Arana Daniel devised a system in which a robot, equipped with a flashlight and a stereoscopic camera, obtains images of the environment and, after a series of mathematical operations, distinguishes between people and debris. During the imaging process, which has a similar appearance to that of animated films, HD cameras are used to scan the environment. Then, the image is cleaned and the patterns of interest — in this case human silhouettes from the rubble — are segmented.
A friction crawler-based drive system (such as the one in war tanks), ideal for all types of terrain, is necessary to break into irregular ground. The robot also has motion sensors, cameras, a laser and an infrared system, allowing it to rebuild the environment and, thereby, find paths or create 2-D maps.
Due to its complexity, this interdisciplinary project required the support of Alma Yolanda Alanis García, Carlos Alberto López Franco and Gehová Lopez all from CUCEI, who handled both the visual and motion control of the robot. Initially, the whole system is integrated in the robot. However, when the model is too fragile to carry a computer, the algorithm runs on a separate laptop, and the robot is controlled wirelessly.
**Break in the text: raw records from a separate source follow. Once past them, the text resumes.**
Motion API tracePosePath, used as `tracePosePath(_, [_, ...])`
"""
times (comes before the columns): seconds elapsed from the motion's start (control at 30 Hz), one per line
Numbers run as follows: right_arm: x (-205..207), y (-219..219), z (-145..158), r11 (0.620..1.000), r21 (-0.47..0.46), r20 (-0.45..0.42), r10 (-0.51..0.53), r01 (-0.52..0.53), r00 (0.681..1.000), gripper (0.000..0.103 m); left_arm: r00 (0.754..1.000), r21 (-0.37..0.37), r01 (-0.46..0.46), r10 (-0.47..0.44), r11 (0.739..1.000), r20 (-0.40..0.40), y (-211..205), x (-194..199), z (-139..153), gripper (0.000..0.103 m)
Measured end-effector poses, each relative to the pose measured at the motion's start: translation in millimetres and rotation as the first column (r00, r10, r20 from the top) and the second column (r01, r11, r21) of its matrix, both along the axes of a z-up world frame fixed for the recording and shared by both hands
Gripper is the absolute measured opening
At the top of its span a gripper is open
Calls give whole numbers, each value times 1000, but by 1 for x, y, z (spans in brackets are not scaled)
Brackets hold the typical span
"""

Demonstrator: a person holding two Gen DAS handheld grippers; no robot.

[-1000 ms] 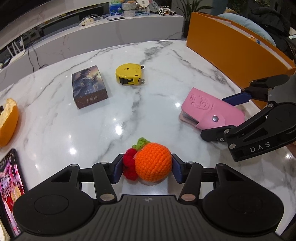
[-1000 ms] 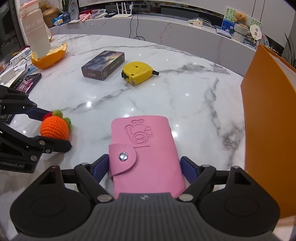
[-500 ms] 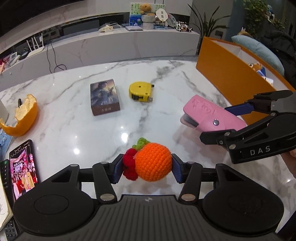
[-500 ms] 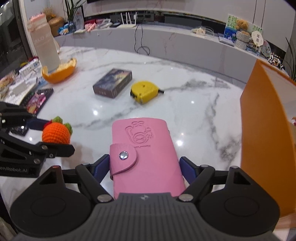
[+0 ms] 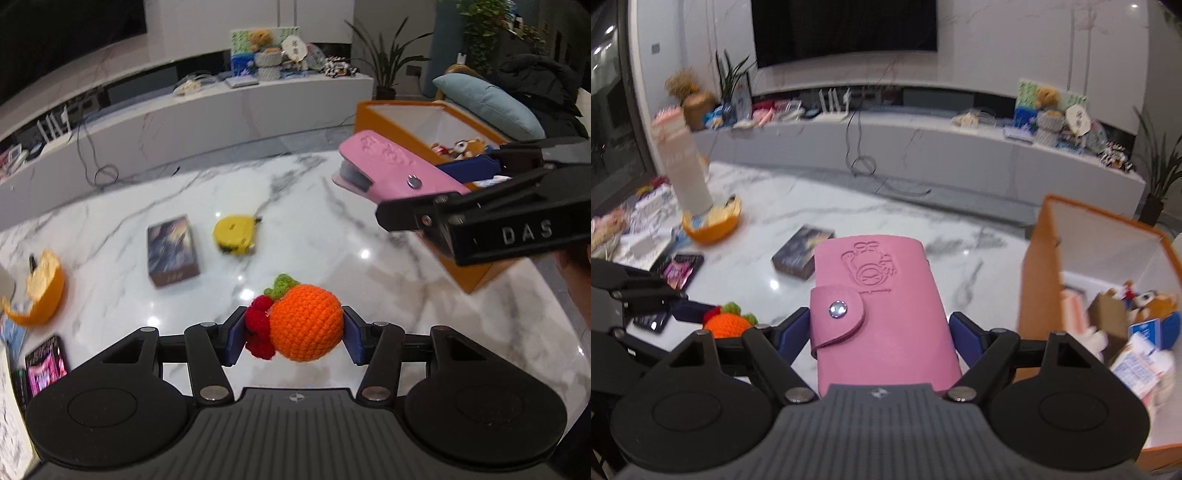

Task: Organize objects
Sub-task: 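Lift the pink wallet and crocheted orange and carry both over the orange box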

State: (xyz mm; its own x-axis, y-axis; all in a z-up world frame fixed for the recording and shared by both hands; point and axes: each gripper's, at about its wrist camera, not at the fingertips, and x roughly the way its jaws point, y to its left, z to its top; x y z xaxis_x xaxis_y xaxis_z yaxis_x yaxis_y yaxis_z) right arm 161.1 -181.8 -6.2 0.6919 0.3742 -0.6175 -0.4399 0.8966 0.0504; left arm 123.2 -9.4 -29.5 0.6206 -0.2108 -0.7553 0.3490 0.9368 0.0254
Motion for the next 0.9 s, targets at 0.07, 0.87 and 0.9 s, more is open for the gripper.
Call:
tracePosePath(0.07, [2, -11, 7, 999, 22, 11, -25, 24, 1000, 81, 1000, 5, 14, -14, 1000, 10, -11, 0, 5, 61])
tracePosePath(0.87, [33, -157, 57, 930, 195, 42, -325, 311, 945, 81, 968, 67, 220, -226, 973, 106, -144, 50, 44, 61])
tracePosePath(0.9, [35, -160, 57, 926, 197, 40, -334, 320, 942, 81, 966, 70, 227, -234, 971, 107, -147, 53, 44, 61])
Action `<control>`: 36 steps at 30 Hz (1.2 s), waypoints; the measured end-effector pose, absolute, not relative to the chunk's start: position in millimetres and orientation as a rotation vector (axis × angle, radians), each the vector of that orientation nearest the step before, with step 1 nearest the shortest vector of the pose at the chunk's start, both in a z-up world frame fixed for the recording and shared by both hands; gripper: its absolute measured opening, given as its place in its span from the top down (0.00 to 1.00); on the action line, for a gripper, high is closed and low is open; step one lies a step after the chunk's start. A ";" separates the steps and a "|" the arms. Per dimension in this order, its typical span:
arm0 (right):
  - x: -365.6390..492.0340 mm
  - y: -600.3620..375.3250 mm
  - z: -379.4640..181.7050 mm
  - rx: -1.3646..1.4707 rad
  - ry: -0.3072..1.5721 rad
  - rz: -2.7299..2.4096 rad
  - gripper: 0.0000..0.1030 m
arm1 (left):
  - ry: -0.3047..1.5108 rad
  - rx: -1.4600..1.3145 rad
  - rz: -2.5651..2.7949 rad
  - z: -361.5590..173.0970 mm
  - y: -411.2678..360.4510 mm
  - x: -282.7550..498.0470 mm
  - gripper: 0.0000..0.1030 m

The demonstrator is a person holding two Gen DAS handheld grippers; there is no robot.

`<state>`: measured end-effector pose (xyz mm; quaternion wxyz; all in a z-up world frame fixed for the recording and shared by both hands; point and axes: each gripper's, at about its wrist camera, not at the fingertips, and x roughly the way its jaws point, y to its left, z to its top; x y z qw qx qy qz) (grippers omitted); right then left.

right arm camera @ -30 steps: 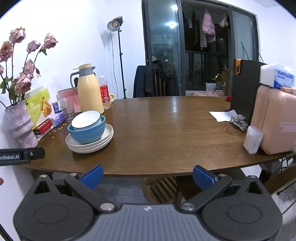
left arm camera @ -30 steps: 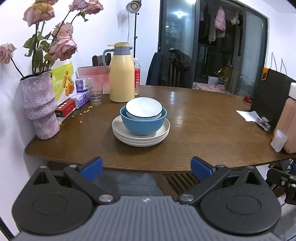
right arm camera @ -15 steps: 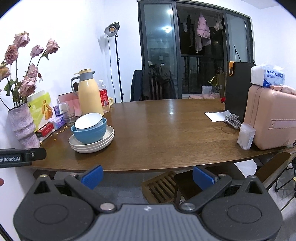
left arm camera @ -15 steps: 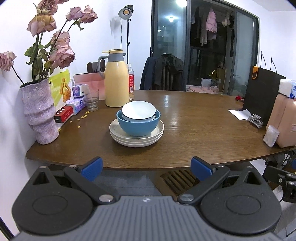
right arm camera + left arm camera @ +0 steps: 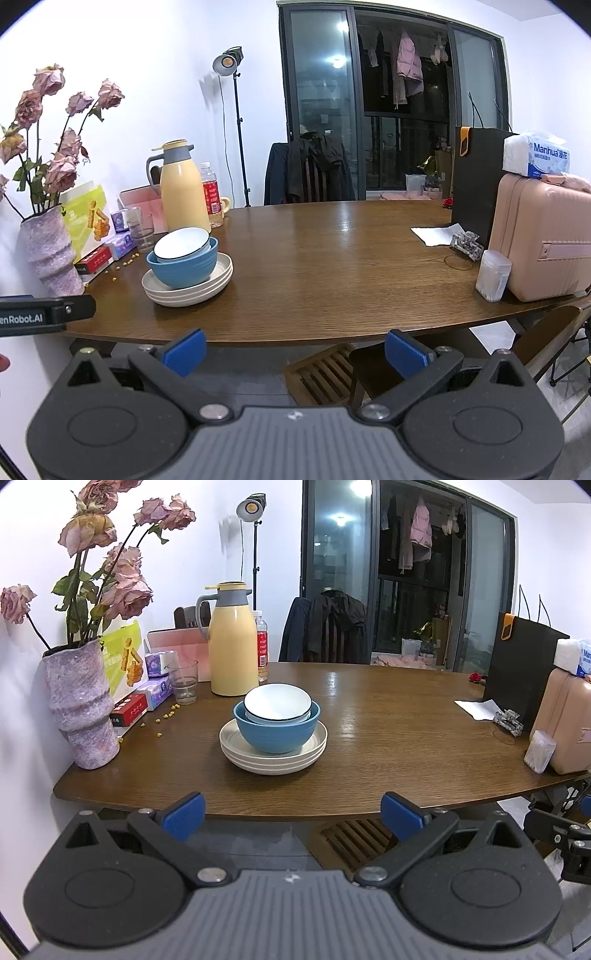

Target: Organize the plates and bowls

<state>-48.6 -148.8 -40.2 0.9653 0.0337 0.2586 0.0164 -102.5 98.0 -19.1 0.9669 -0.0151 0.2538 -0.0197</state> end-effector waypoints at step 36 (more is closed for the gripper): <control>-47.7 -142.0 -37.4 0.056 0.515 0.047 0.00 | 0.492 -0.045 -0.046 -13.7 102.3 -103.3 0.00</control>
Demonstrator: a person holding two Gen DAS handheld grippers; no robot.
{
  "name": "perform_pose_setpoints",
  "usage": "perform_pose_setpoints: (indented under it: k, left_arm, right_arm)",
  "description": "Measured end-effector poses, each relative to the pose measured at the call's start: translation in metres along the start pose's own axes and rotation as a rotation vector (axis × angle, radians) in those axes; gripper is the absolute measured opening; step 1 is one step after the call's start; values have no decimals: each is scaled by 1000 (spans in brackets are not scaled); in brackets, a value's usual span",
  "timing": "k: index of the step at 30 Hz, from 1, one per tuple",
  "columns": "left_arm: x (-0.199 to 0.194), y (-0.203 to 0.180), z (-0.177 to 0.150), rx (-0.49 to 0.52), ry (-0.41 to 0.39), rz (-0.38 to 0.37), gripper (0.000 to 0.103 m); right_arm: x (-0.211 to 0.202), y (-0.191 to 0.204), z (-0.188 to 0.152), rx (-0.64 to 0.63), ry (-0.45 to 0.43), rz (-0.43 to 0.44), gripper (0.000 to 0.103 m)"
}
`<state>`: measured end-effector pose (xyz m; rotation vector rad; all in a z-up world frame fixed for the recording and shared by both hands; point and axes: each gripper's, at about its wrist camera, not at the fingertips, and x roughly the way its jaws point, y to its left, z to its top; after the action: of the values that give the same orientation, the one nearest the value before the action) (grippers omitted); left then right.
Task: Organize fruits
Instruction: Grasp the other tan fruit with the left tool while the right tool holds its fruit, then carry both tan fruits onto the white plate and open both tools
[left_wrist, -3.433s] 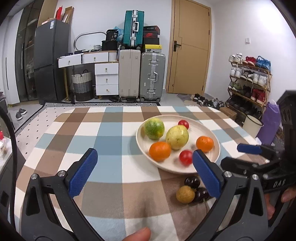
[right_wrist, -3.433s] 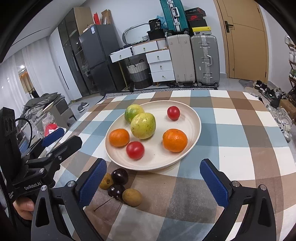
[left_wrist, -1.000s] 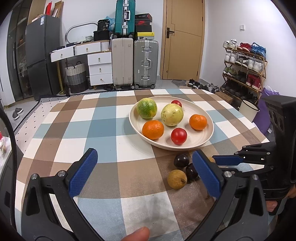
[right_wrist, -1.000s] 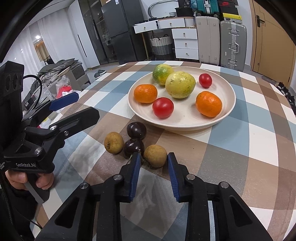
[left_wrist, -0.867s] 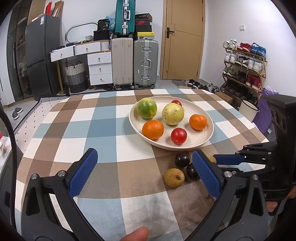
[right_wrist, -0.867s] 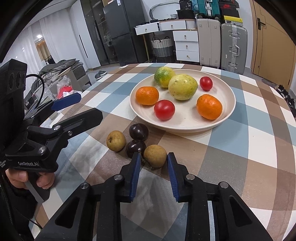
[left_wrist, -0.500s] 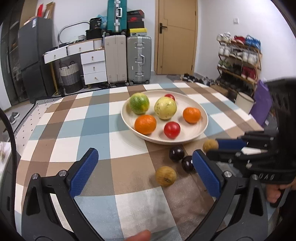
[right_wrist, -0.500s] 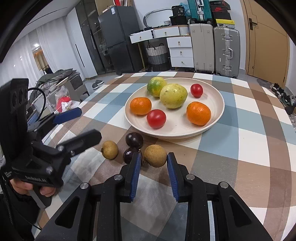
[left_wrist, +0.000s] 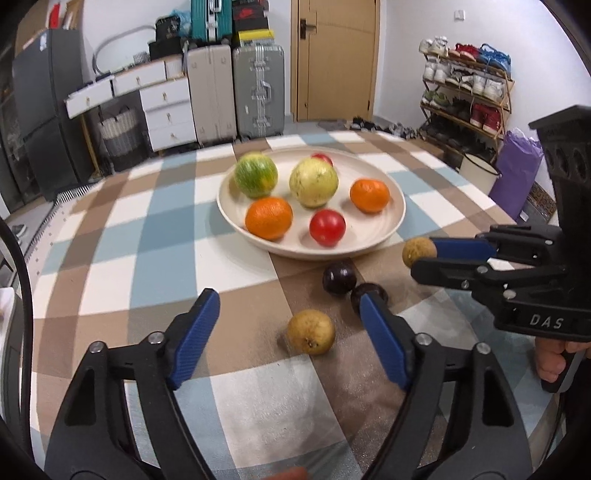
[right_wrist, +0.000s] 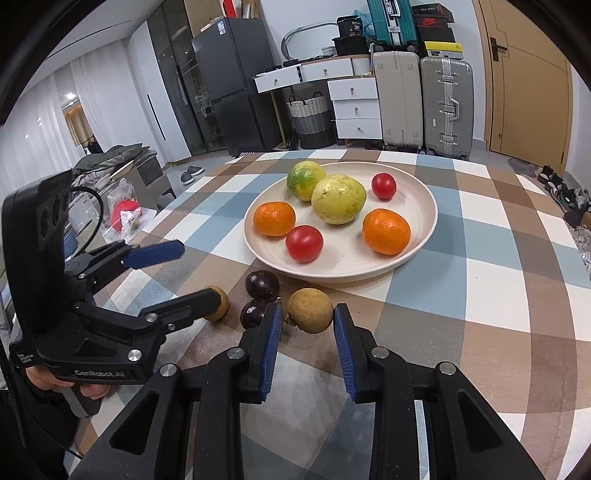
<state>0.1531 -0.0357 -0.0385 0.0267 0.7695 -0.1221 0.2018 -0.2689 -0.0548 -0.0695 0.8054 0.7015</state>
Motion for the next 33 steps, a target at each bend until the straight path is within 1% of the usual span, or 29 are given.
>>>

In this way, the human recognition images obtained by the cameras of the robot are transmitted to the computer, said Arana Daniel.
Once the robot obtains silhouettes, it uses the descriptor system that obtains the visual characteristics (3-D points) to segment (wrapping objects in circles), and then it builds the human external silhouettes. These silhouettes will serve as descriptors to train a neural network called CSVM, developed by Arana Daniel, to recognize patterns
After that, the captured images are transformed into numerical values representing shape, color and density. When merged, these figures give rise to a new image, which passes through a filter to detect whether it is a human silhouette or not.
“Pattern recognition allows the descriptors to automatically distinguish objects containing information about the features that represent a human figure; this involves developing algorithms to solve problems of the descriptor and assign features to an object,” explained the pattern recognition specialist at the UDG.
Finally, the purpose is to continue working with the robot and to train it to automatically classify human shapes from previous experience. The idea is to mimic the learning process of intelligent beings, allowing it to automatically relate elements.